Ordu Vali Yardımcısı Ekrem Yaman, biyokaçakçılık sorununun giderek büyüdüğünü belirterek, “Biyokaçakçılık popülâsyon kaybı, ekosistem dengesinin bozulması ve ekosistem tahribatına sebep oluyor” dedi.
Ordu Vali Yardımcısı Ekrem Yaman, Türkiye’nin bitki, hayvan, tohum, sebze, meyve, ağaç gibi doğal zenginliklerinin tespit edilmesi, millî servetlerin bilinmesi, takip ve tarassut altına alınması, milli ve milletler arası seviyede çalınması, tahrip ve yok edilmesi, kaçakçılığa konu teşkil etmesi, gayri meşru istifade edilmesi gibi kanunsuz ve haksız tasarruflara mani olunması, müdahale edilmesi ve bu değerlerin hukuk sistemiyle korunması için kayıt altına alınması gerektiğini söyledi.
“Biyokaçakçılık popülasyonu ve eko-sistemin dengesini bozuyor”
Türkiye’nin sahip olduğu bitki türlerinin yüzde 34’ünün endemik, yani ülkeye has türler olduğunu ifade eden Yaman, “Korunan alanların genel durumuna bakıldığında, Türkiye genelindeki korunan alan sayısı 3 bin 49 olup, kara üzerindeki korunan alan büyüklüğü 6 milyon 315 bin 233 hektardır.

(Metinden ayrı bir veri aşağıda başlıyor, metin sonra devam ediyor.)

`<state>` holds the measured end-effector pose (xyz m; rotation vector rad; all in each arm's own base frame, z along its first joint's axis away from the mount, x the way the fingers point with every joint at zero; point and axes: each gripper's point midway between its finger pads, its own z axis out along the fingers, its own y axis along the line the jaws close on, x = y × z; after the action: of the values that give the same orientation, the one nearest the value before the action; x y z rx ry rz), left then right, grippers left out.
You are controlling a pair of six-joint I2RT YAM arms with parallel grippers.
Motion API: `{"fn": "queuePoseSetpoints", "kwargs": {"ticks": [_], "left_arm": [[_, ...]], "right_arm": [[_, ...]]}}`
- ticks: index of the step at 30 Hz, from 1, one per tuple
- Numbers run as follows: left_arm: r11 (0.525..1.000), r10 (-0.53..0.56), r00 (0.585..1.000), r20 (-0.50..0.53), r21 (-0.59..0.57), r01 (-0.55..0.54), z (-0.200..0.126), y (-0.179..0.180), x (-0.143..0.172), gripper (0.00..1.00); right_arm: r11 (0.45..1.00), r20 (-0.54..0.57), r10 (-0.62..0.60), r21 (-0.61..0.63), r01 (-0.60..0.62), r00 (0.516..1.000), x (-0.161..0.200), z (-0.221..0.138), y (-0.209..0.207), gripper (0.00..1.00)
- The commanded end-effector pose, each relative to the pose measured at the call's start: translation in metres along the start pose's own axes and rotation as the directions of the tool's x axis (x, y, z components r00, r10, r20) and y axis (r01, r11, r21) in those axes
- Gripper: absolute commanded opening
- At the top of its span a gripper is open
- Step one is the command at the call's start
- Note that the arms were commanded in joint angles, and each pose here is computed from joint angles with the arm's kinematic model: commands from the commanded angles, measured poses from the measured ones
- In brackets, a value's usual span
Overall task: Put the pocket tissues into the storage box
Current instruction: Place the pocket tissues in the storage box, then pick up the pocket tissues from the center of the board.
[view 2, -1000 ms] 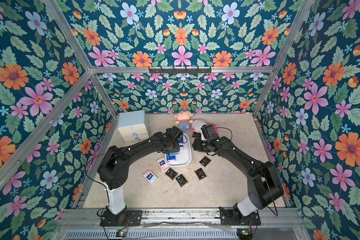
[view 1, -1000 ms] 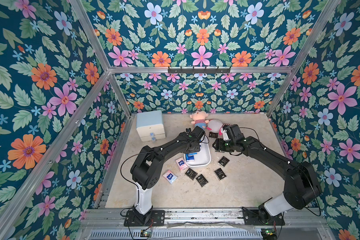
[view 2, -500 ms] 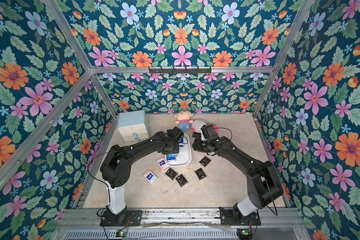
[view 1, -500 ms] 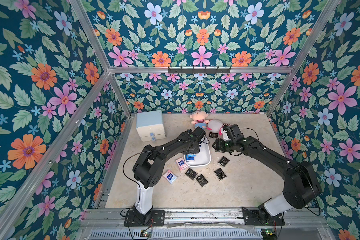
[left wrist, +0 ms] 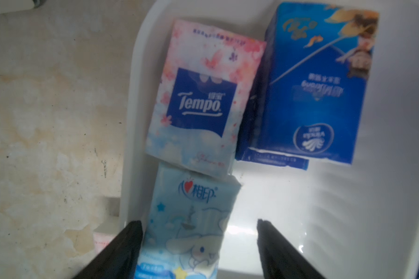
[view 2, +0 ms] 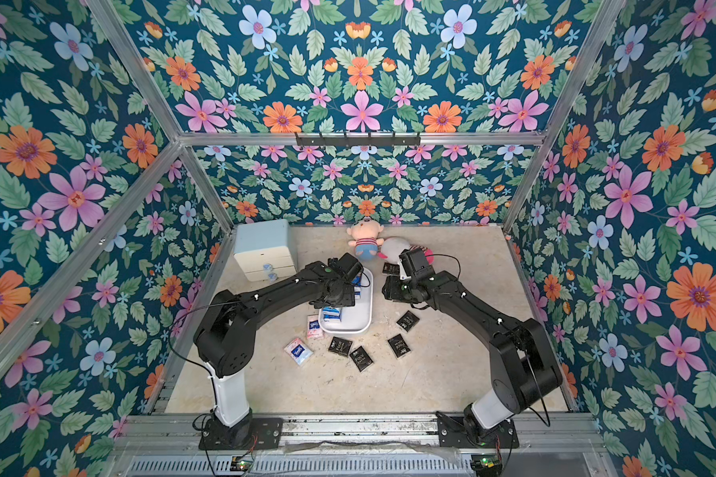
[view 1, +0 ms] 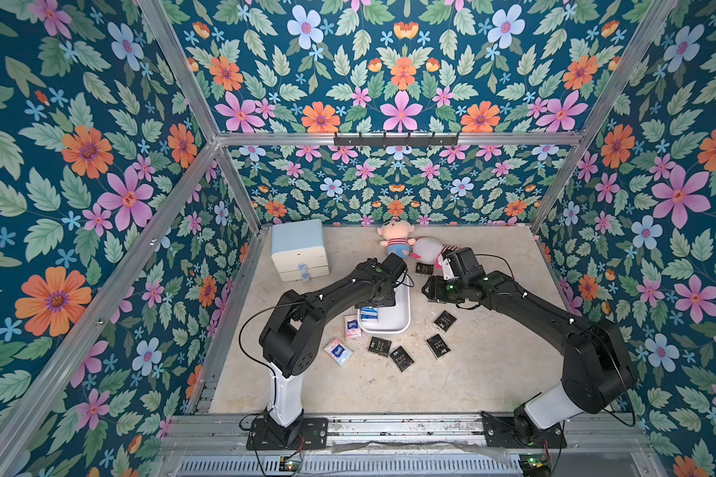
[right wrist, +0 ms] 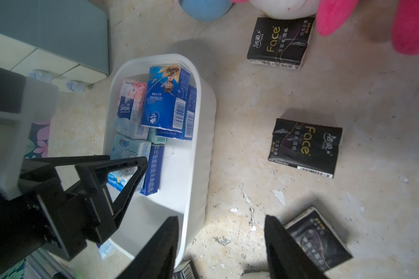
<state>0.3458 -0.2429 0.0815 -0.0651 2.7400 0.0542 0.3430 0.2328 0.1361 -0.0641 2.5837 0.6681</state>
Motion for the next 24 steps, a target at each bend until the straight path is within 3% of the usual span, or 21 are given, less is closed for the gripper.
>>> {"fn": "queuePoseSetpoints", "kwargs": {"ticks": [1, 12, 24], "left_arm": [[0.999, -0.031, 0.999, 0.037, -0.018, 0.032, -0.009, 0.006, -0.008, 0.82], [0.976, -0.203, 0.965, 0.164, 0.114, 0.186, -0.059, 0.019, -0.022, 0.85], [0.880, -0.470, 0.878, 0.092, 0.123, 0.458, -0.056, 0.087, 0.059, 0.89]], "right_arm": [[1.000, 0.006, 0.002, -0.010, -0.002, 1.000, 0.000, -0.004, 0.003, 0.62], [0.999, -0.017, 0.017, -0.050, -0.018, 1.000, 0.005, 0.001, 0.007, 0.61], [0.991, -0.082, 0.024, -0.130, -0.034, 0.996, 0.017, 0.023, 0.020, 0.62]]}}
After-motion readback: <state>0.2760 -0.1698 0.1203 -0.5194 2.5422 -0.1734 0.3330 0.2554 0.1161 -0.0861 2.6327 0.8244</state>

Gıda olarak tüketilen birçok ürüne ev sahipliği yapması sebebiyle Türkiye, genetik kaynaklarını korumak ve onlara sahip çıkmak zorundadır. Sadece bitki genetik kaynaklarının biyokaçakçılığa maruz kalışı değil, hayvan ve mikro organizma gen kaynakları da aynı ölçüde önem verilmeye ve korunmaya ihtiyaç duymaktadır. Biyokaçakçılık birey sayısında azalma, popülâsyon kaybı, ekosistem dengesinin bozulması ve ekosistem tahribatına sebep olmaktadır. Kelebeklerimiz büyük ölçüde koleksiyonerlerin özel müzelerinin, evlerinin ve saraylarının duvarlarını süslerken, akrep ve yılan türlerimiz zehirlerinden ilâç elde etmek, böceklerimiz de aynı şekilde farklı antibiyotik türevleri üretmek için yurt dışına kaçırılmaktadır. Mikroorganizmalar ise büyük ölçüde toprak ve su örnekleri veya sporların taşınmasıyla yurt dışına çıkarılmaktadır. Biyokaçakçılık birey sayısında azalma, popülâsyon kaybı, ekosistem dengesinin bozulması ve ekosistem tahribatına sebep olmaktadır” diye konuştu.